Tired of robocalls and negative political ads? I have an antidote. Get yourself a copy of “Events,” Bob Tweedie’s self-published book of stories about life in Maine and beyond. It may restore your enthusiasm — if not for politics, perhaps for human nature.
“You’ve got to write this stuff down!”
You might have said those words to a talkative Grandpa, or Great Aunt Flo, or that quirky old neighbor down the street. Stories from the people who lived before our time tell so much more than individual histories. They also teach us about the evolution of human culture and society, both in the world at large and in our own neighborhoods. Too often, they never get recorded.
Bob Tweedie has lived in Westfield, Maine, since his birth in 1935, and he took the time to write this stuff down.
I confess that I was skeptical about looking at someone’s self-published book, and it took me more than a year to get around to it. Bob even admitted that the book might be “rough,” since he had virtually no editorial help. “Events,” however, exceeded my expectations.
True, the writing could be more polished, but part of the charm of the book would have been lost. A feeling of homespun, unadorned honesty infuses Bob’s book, start to finish, which was part of his intention.
“Anything in there …” Bob said as we drank coffee in his kitchen, “… I tried to have it be honest, no exaggeration. I know it could’ve been better with professional help, but I wrote from the heart.”
So he tells about his father’s early horsepower potato farming, planes flying in and out of Presque Isle Air Force Base during World War II, getting to know German POWs who picked potatoes under guard, the story of the largest bank robbery in Maine history (perpetrated by someone he knew), and encountering a bull moose in the middle of the street with his grandson (“His mother should have told him not to do that,” said the little boy) — all with the same straightforward, narrative voice.
It is that narrative voice that ties the book together. Although we do get a sense of the course of Bob’s life by reading the book — his military service, his years running a potato-shipping company, his family life — Bob’s story is not the main idea. The book is a treasure trove of personal, local and world history told from the point of view of a philosophical, compassionate and entertaining storyteller.
It was, in fact, other people’s stories that first inspired Bob’s book project. Bob’s parents, whom he credits for his attitude of open-mindedness and generosity, took in a wayward teenager some years before Bob was born. Aurelius Piper was a 13-year-old, dark-skinned Native American who had had a difficult life of mistreatment and discrimination when his aimless wanderings brought him on foot into Westfield. Racism influenced a lot of the Tweedies’ neighbors, who advised them not to take the boy in, but they did for about a year.
Thirty years later, the Tweedies heard from him. The young man had become a widely known and respected spokesman for Native American rights, lived in Connecticut and was known as Chief Big Eagle. Two books were written about the chief, and he counted his experience with the Tweedies as a turning point in his life.
Both to highlight the goodness of his parents and to bring the important work of Chief Big Eagle to light, Bob started writing his stories. Then he got to telling startling World War II stories of local people he admired, and tales of many other characters both quirky and heartwarming in the Mars Hill region.

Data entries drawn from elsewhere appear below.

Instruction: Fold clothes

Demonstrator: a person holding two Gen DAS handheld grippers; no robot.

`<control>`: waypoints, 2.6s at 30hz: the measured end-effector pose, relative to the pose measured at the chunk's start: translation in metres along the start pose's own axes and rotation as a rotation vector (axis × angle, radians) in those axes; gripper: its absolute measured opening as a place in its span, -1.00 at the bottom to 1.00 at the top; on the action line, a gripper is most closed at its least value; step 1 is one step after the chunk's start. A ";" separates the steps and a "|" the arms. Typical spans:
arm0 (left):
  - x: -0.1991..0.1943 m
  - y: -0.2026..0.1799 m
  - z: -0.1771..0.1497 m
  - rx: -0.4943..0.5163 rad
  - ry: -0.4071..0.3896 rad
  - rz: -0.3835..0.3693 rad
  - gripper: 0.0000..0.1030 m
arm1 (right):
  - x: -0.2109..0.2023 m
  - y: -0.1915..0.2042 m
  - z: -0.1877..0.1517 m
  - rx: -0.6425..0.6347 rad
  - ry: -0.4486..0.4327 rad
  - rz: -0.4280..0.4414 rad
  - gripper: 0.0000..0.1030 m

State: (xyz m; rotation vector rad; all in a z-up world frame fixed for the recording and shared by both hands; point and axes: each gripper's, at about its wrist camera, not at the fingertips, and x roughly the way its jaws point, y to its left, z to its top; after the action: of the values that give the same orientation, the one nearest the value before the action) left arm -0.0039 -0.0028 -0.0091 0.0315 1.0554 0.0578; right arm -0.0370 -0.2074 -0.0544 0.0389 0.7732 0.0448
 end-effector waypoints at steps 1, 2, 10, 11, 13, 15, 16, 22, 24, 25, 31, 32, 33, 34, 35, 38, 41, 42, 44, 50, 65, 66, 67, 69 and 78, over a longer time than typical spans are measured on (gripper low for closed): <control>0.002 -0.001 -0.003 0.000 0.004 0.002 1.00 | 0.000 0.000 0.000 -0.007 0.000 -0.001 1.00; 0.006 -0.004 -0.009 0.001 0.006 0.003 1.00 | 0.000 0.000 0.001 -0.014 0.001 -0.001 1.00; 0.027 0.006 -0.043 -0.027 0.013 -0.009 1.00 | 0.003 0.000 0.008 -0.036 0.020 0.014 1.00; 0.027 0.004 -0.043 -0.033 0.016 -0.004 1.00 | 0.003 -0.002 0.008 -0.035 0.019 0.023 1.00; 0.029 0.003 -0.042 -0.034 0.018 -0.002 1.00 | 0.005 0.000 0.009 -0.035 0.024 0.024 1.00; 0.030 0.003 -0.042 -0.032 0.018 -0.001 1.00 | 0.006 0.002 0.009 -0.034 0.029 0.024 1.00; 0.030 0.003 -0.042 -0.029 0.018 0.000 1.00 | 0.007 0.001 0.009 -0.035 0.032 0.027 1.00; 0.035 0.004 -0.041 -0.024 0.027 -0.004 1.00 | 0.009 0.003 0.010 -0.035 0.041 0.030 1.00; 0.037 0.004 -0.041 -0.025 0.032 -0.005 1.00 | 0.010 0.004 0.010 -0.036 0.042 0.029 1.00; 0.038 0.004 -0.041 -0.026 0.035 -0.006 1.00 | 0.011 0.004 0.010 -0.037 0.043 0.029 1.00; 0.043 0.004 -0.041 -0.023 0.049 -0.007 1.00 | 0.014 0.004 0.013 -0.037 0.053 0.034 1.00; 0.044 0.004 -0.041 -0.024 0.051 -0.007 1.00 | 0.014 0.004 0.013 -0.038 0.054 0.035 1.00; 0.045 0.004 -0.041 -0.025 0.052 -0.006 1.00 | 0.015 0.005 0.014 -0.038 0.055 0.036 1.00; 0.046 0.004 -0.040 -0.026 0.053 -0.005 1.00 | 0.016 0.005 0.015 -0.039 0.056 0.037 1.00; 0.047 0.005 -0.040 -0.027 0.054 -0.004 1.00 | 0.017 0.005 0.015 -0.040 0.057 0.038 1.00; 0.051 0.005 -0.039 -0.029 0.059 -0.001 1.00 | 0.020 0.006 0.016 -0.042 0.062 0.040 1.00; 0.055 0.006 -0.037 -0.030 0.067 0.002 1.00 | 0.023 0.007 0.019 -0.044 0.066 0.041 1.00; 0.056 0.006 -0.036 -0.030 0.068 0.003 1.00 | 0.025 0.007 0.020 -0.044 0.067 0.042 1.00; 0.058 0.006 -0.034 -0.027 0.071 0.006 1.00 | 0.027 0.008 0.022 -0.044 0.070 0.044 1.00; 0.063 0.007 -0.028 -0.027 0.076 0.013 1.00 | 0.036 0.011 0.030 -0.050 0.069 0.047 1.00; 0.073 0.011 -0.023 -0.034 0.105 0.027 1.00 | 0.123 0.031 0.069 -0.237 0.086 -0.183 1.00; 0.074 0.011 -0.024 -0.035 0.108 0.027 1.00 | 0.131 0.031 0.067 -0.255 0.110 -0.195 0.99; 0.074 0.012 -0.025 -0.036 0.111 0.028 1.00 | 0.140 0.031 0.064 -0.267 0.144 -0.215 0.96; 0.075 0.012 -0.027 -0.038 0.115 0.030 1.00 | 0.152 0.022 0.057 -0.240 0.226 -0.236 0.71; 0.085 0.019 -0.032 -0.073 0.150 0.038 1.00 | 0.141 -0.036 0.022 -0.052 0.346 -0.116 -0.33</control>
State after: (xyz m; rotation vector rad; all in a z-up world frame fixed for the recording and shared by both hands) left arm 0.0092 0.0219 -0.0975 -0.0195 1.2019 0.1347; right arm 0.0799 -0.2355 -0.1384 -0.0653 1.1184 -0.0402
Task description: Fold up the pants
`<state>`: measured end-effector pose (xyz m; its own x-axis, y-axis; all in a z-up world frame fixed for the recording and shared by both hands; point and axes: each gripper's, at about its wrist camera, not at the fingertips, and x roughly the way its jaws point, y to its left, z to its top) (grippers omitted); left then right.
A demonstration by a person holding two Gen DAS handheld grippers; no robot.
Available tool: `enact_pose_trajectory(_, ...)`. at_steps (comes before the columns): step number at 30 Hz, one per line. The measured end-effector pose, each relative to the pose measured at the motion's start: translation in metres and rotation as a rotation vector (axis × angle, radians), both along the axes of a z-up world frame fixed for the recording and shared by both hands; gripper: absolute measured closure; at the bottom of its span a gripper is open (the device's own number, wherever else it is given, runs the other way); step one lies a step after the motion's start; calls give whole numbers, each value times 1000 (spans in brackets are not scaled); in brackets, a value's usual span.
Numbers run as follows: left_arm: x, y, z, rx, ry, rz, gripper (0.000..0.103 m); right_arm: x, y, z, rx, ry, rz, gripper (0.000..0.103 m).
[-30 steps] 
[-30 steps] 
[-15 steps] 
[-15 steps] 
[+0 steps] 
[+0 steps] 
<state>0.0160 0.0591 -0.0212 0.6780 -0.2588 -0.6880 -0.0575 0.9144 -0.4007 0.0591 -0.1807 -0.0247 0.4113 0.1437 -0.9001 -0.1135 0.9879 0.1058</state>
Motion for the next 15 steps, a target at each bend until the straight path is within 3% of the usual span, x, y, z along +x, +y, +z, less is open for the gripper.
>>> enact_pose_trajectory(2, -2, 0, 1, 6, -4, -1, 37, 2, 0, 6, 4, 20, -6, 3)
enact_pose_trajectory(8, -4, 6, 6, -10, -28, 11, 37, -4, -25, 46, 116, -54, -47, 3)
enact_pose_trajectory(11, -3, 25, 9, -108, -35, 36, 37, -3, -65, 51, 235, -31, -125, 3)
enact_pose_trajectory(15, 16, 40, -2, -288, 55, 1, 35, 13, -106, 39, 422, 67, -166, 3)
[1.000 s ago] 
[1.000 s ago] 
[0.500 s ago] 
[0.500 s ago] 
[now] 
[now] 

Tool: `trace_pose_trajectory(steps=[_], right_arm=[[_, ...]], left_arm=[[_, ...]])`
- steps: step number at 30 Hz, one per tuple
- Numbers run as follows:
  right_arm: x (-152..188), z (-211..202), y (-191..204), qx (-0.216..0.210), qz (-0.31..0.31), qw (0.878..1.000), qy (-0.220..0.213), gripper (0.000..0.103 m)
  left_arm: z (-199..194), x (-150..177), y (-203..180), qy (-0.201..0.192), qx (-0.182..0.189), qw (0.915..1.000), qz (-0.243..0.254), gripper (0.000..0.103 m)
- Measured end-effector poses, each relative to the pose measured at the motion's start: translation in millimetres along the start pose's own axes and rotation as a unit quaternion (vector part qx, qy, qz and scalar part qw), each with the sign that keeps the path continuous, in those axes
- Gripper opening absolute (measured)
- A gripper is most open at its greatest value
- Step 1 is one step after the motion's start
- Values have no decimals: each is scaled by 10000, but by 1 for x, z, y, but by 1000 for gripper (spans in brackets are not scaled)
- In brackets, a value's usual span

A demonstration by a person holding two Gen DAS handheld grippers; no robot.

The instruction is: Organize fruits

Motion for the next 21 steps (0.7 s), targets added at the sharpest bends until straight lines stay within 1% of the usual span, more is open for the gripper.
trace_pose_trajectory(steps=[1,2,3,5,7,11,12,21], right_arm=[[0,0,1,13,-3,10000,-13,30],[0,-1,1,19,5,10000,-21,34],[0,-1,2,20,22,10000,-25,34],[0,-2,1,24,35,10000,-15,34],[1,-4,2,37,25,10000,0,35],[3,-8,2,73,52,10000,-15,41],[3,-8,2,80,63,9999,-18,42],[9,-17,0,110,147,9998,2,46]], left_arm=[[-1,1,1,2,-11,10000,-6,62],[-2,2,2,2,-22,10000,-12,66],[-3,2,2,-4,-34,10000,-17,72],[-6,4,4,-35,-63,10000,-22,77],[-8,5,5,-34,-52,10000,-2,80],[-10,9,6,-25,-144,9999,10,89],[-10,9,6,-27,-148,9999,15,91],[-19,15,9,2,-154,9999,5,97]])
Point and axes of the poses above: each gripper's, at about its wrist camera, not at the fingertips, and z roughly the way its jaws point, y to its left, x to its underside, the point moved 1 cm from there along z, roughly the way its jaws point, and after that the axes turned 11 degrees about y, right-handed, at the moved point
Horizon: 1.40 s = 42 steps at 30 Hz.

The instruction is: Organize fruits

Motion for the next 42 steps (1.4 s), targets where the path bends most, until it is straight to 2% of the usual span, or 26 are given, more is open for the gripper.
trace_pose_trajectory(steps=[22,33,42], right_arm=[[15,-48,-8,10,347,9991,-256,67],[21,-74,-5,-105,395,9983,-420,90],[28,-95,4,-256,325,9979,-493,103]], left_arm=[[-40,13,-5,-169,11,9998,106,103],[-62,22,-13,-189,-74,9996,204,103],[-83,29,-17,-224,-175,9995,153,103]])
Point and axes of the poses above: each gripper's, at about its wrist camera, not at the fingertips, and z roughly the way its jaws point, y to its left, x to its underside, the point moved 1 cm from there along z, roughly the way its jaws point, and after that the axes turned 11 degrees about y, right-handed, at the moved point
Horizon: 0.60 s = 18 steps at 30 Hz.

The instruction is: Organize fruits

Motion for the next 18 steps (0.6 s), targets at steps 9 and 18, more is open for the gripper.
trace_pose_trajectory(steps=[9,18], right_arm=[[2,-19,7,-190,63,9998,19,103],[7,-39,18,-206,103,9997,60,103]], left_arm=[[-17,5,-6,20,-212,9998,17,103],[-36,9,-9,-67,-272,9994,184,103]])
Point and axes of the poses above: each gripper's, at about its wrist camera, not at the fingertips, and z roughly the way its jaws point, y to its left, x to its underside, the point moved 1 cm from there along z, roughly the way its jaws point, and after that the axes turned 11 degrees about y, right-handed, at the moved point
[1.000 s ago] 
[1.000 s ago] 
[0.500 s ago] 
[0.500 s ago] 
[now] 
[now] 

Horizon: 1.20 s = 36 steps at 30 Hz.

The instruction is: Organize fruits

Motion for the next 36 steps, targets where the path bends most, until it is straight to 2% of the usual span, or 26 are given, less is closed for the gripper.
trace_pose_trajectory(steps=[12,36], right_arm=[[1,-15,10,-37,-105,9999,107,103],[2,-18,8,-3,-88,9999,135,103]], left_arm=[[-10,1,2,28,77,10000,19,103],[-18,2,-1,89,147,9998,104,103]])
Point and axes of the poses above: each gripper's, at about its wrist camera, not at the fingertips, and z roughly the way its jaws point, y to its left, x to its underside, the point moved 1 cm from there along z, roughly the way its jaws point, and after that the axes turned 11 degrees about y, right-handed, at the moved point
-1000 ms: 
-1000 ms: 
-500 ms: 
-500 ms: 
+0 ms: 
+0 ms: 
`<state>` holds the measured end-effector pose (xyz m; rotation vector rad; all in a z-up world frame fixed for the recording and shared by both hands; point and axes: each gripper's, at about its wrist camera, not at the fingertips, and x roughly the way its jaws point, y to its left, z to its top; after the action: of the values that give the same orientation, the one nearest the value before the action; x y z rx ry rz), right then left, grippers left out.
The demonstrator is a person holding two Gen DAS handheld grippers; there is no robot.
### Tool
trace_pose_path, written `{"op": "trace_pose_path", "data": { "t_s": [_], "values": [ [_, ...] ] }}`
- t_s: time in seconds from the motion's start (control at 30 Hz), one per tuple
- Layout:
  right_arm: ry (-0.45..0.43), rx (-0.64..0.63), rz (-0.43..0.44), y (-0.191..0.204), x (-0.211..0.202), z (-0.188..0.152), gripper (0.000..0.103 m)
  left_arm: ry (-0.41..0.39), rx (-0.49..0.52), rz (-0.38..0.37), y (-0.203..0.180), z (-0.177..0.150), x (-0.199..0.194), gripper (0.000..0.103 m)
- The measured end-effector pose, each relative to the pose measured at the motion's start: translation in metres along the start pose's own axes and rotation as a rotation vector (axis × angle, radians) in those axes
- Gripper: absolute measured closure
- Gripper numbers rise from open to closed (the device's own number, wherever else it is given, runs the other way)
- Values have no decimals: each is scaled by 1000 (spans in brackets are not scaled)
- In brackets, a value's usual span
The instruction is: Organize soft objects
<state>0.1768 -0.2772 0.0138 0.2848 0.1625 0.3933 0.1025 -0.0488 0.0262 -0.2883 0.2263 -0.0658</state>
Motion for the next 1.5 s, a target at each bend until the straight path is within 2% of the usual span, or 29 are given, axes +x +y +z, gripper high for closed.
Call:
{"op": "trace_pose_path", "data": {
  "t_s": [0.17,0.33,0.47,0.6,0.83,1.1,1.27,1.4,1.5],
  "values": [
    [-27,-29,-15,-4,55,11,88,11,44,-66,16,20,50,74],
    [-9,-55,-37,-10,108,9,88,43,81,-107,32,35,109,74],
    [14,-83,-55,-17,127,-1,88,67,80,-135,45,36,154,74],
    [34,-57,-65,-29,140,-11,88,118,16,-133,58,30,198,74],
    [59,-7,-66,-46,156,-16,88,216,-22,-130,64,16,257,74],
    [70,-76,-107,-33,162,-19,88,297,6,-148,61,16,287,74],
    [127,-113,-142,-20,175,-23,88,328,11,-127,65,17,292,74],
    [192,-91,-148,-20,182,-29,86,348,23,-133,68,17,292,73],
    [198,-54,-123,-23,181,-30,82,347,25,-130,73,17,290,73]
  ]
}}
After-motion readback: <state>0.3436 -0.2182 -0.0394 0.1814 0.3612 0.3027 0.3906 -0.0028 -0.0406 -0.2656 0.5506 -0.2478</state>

“I wrote the book off and on for about seven years,” he said.
Then he had some setbacks in his 70s, including a heart attack.
“It was around then I thought, ‘Better finish that book!’” Bob said.
Bob’s book paints a picture of earlier days that any history buff will find intriguing. Without heavy-handed moralizing or judgment, his stories illustrate what is best in human beings who know how to trust and support each other, not to mention the fact that many of the stories are surprising and very funny.
If I needed any more convincing of Bob’s sincere motives, I got it when he handed me a stack of books to take home with me.
“Take these along, if that’s OK with you. Sell ’em for twenty bucks and give it all to charity. I just want it to help someone who’s having a hard time.”
I told him I was happy to do it. I also asked him, other than charitable donations, what did he hope would come of people reading his book?
“I hope it will keep alive certain people, and old ways and stories,” he said. He also hopes it might help people to focus on all their good days, which for me, now includes the day I got to hang out in the kitchen with Bob Tweedie.